# REQUIREMENT
Give the number of lines in the entries below that hold "grey", with no accompanying words.

DATA FOR THE TASK Block Start

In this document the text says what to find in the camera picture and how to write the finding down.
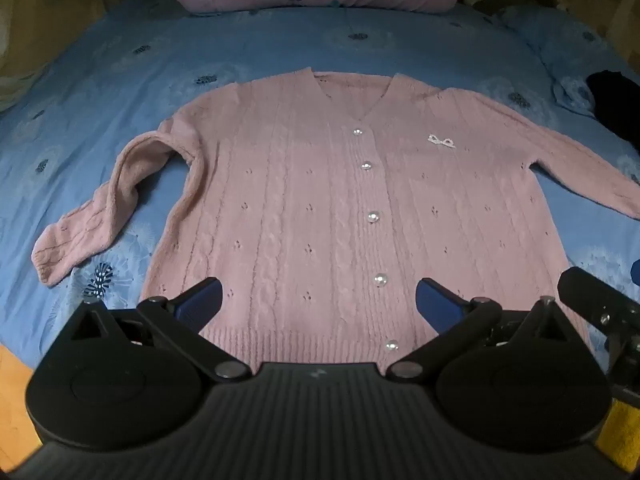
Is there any pink knitted cardigan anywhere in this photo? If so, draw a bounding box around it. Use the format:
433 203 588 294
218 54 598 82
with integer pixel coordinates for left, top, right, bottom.
31 66 640 367

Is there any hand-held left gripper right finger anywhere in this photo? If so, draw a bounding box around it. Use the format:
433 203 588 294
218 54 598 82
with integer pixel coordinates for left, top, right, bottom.
387 277 571 381

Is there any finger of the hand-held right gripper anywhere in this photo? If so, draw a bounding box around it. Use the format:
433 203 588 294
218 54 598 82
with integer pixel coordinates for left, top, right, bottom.
557 266 640 342

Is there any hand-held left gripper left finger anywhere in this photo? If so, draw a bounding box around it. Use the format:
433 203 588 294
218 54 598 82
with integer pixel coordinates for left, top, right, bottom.
70 276 250 381

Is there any blue floral pillow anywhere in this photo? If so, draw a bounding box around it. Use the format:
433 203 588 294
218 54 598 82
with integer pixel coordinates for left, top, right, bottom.
500 4 640 122

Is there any black cloth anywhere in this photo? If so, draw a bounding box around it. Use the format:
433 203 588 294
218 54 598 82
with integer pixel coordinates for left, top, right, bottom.
585 69 640 153

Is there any blue floral bed sheet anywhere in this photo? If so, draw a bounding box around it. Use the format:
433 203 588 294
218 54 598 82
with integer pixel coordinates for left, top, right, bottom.
0 0 640 361

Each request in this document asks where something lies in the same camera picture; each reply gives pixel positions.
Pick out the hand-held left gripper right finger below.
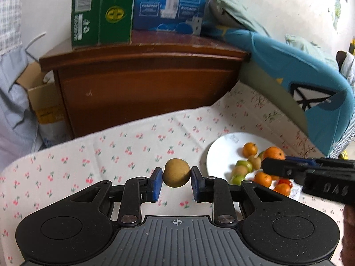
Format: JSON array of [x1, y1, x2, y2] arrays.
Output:
[[191, 166, 291, 225]]

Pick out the cherry print bed sheet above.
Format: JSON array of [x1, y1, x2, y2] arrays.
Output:
[[0, 105, 355, 266]]

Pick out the blue white patterned blanket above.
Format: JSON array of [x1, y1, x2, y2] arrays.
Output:
[[327, 122, 355, 158]]

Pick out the white wire hanger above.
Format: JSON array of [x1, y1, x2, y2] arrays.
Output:
[[25, 32, 47, 61]]

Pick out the blue grey striped cloth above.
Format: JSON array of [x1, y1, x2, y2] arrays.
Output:
[[0, 47, 42, 167]]

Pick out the light green pillow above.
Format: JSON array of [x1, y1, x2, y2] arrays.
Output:
[[285, 34, 340, 71]]

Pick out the grey green pillow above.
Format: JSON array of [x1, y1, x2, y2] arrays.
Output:
[[208, 0, 271, 36]]

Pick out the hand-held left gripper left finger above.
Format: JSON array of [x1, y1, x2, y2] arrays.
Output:
[[69, 167, 164, 226]]

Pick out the person's right hand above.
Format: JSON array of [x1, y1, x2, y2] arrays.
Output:
[[340, 204, 355, 266]]

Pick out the blue carton box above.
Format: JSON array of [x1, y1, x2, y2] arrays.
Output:
[[132, 0, 210, 36]]

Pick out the checked cloth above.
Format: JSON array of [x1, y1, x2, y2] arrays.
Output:
[[0, 0, 24, 59]]

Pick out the brown wooden nightstand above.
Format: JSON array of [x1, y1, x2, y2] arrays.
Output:
[[39, 30, 249, 139]]

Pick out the floral branch print sheet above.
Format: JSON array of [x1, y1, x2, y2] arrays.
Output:
[[213, 80, 330, 158]]

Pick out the white oval plate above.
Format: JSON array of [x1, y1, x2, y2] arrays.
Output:
[[207, 132, 306, 200]]

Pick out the brown cardboard box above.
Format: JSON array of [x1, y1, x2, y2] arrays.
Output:
[[15, 61, 70, 147]]

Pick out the green carton box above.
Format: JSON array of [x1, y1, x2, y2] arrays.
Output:
[[71, 0, 138, 51]]

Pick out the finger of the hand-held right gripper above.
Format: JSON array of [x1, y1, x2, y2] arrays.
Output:
[[286, 156, 355, 169], [262, 157, 307, 185]]

DATA FOR THE TASK Block End

# WRITTEN ANSWER
2